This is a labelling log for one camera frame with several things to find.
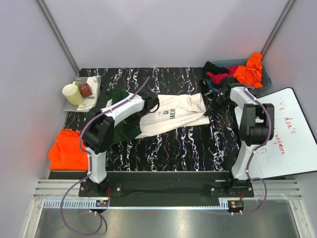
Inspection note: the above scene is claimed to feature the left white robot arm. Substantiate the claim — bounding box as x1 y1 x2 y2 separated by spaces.
78 92 159 196

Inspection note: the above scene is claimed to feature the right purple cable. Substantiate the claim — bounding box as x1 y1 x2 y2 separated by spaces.
205 85 276 215

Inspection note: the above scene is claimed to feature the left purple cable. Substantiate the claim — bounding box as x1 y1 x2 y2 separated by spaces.
60 76 151 235

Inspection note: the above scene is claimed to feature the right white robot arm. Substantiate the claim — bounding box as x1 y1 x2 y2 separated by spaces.
204 76 274 197

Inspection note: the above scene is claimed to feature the orange t-shirt in basket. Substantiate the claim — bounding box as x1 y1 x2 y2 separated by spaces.
233 53 263 89

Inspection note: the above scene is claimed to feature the whiteboard with red writing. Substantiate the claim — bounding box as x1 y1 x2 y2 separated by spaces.
231 88 317 180

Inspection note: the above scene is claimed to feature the purple cable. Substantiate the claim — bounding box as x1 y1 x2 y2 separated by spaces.
205 85 276 215
60 76 151 235

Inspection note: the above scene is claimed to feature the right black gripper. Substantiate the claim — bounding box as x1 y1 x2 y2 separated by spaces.
204 93 233 117

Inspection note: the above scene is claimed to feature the folded orange t-shirt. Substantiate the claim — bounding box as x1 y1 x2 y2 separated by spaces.
48 129 89 171

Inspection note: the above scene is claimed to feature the pale yellow mug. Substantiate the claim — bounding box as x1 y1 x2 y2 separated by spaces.
62 82 83 106

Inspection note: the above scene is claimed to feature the magenta garment in basket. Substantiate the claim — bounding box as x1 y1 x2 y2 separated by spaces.
206 65 238 85

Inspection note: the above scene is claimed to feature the white green Charlie Brown t-shirt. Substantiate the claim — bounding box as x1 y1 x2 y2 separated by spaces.
107 90 210 143

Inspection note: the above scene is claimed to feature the black garment in basket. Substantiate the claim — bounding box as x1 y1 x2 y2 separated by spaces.
202 61 229 79

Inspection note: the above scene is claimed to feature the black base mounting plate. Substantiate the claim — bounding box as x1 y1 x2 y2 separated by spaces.
79 171 254 198

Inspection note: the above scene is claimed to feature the teal laundry basket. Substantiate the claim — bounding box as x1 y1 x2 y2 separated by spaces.
203 59 271 94

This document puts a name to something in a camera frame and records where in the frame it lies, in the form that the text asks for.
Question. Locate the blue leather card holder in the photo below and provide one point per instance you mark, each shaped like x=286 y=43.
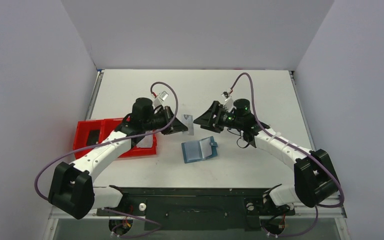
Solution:
x=199 y=150

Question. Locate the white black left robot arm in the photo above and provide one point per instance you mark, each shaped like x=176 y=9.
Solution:
x=314 y=176

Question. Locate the black card in tray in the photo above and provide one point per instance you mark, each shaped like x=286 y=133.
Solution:
x=93 y=137

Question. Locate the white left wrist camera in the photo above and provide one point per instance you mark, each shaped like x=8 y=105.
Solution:
x=227 y=101

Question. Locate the white silver credit card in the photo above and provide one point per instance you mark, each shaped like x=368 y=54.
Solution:
x=187 y=120

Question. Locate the aluminium frame rail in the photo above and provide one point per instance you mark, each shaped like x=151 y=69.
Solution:
x=331 y=205

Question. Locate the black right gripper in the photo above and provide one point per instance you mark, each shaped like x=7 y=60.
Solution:
x=164 y=120

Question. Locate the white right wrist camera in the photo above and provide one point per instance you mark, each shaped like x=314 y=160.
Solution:
x=162 y=96

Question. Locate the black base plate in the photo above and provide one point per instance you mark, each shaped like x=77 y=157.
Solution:
x=197 y=209

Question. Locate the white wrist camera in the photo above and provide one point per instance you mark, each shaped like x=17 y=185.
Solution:
x=162 y=96
x=227 y=101

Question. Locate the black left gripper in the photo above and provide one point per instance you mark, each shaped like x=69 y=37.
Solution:
x=230 y=118

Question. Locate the white VIP card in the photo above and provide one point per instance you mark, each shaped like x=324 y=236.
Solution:
x=145 y=142

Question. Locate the red plastic compartment tray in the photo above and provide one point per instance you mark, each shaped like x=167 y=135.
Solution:
x=106 y=126

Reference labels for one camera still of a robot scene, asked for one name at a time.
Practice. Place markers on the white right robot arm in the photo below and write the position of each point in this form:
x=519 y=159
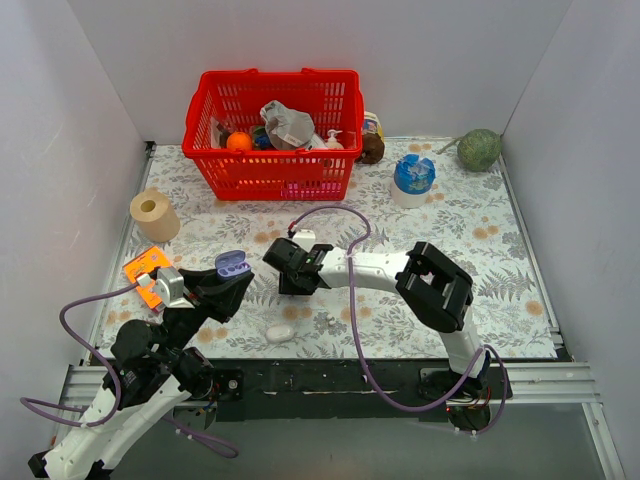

========================

» **Instructions for the task**
Reproduce the material word for word, but without its images.

» **Response to the task**
This is a labelling log for one camera frame with several things to find.
Inspection note: the above scene is claimed to feature the left white robot arm. Substantiate the claim — bounding box as x1 y1 x2 y2 separated by spaces.
78 92 159 196

Inspection note: the above scene is claimed to feature the right purple cable. Substantiate the claim — bounding box as x1 y1 x2 y2 separated by spaces.
205 85 276 215

Inspection note: the above scene is claimed to feature the left purple cable. Substantiate the claim — bounding box as x1 y1 x2 y2 separated by spaces.
60 76 151 235

Inspection note: the above scene is claimed to feature the right white robot arm. Substantiate the claim — bounding box as x1 y1 x2 y2 separated by spaces.
204 76 274 197

Inspection note: the above scene is claimed to feature the orange t-shirt in basket. Substantiate the claim — bounding box as x1 y1 x2 y2 separated by spaces.
233 53 263 89

Inspection note: the above scene is claimed to feature the whiteboard with red writing. Substantiate the claim — bounding box as x1 y1 x2 y2 separated by spaces.
231 88 317 180

Inspection note: the above scene is claimed to feature the purple cable. Substantiate the claim — bounding box as x1 y1 x2 y2 separated by spaces.
205 85 276 215
60 76 151 235

Inspection note: the above scene is claimed to feature the right black gripper. Substantiate the claim — bounding box as x1 y1 x2 y2 separated by spaces.
204 93 233 117

Inspection note: the above scene is claimed to feature the folded orange t-shirt. Substantiate the claim — bounding box as x1 y1 x2 y2 separated by spaces.
48 129 89 171

Inspection note: the above scene is claimed to feature the pale yellow mug. Substantiate the claim — bounding box as x1 y1 x2 y2 separated by spaces.
62 82 83 106

Inspection note: the above scene is claimed to feature the magenta garment in basket. Substantiate the claim — bounding box as x1 y1 x2 y2 separated by spaces.
206 65 238 85

Inspection note: the above scene is claimed to feature the white green Charlie Brown t-shirt. Substantiate the claim — bounding box as x1 y1 x2 y2 separated by spaces.
107 90 210 143

Inspection note: the above scene is claimed to feature the black garment in basket. Substantiate the claim — bounding box as x1 y1 x2 y2 separated by spaces.
202 61 229 79

Inspection note: the above scene is claimed to feature the black base mounting plate. Substantiate the claim — bounding box as x1 y1 x2 y2 separated by spaces.
79 171 254 198

Inspection note: the above scene is claimed to feature the teal laundry basket. Substantiate the claim — bounding box as x1 y1 x2 y2 separated by spaces.
203 59 271 94

This document puts a name to something in a camera frame and records where in the frame it lies, in the form that the text asks for.
Question. Locate the blue leather card holder in the photo below and provide one point per instance you mark, each shaped like x=286 y=43.
Solution:
x=199 y=150

Question. Locate the white black left robot arm in the photo above and provide one point per instance you mark, each shaped like x=176 y=9.
Solution:
x=314 y=176

Question. Locate the black card in tray in the photo above and provide one point per instance you mark, each shaped like x=286 y=133.
Solution:
x=93 y=137

Question. Locate the white left wrist camera in the photo above and provide one point per instance you mark, each shaped like x=8 y=105.
Solution:
x=227 y=101

Question. Locate the white silver credit card in the photo above and provide one point per instance you mark, each shaped like x=368 y=54.
Solution:
x=187 y=120

Question. Locate the aluminium frame rail in the photo above and provide one point per instance you mark, each shaped like x=151 y=69.
Solution:
x=331 y=205

Question. Locate the black right gripper in the photo above and provide one point per instance you mark, each shaped like x=7 y=60.
Solution:
x=164 y=120

Question. Locate the white right wrist camera in the photo above and provide one point per instance you mark, each shaped like x=314 y=160.
Solution:
x=162 y=96

Question. Locate the black base plate in the photo above and provide one point per instance you mark, each shaped like x=77 y=157.
Solution:
x=197 y=209

Question. Locate the white wrist camera in the photo above and provide one point per instance you mark, each shaped like x=17 y=185.
Solution:
x=162 y=96
x=227 y=101

Question. Locate the black left gripper in the photo above and provide one point per instance you mark, each shaped like x=69 y=37.
Solution:
x=230 y=118

Question. Locate the white VIP card in the photo above and provide one point per instance you mark, each shaped like x=324 y=236.
Solution:
x=145 y=142

Question. Locate the red plastic compartment tray in the photo above and provide one point per instance you mark, each shaped like x=167 y=135.
Solution:
x=106 y=126

Reference labels for one camera still of a robot scene, asked for one name at a time.
Practice. Place markers on the white right robot arm in the photo below and write the position of each point in this form:
x=519 y=159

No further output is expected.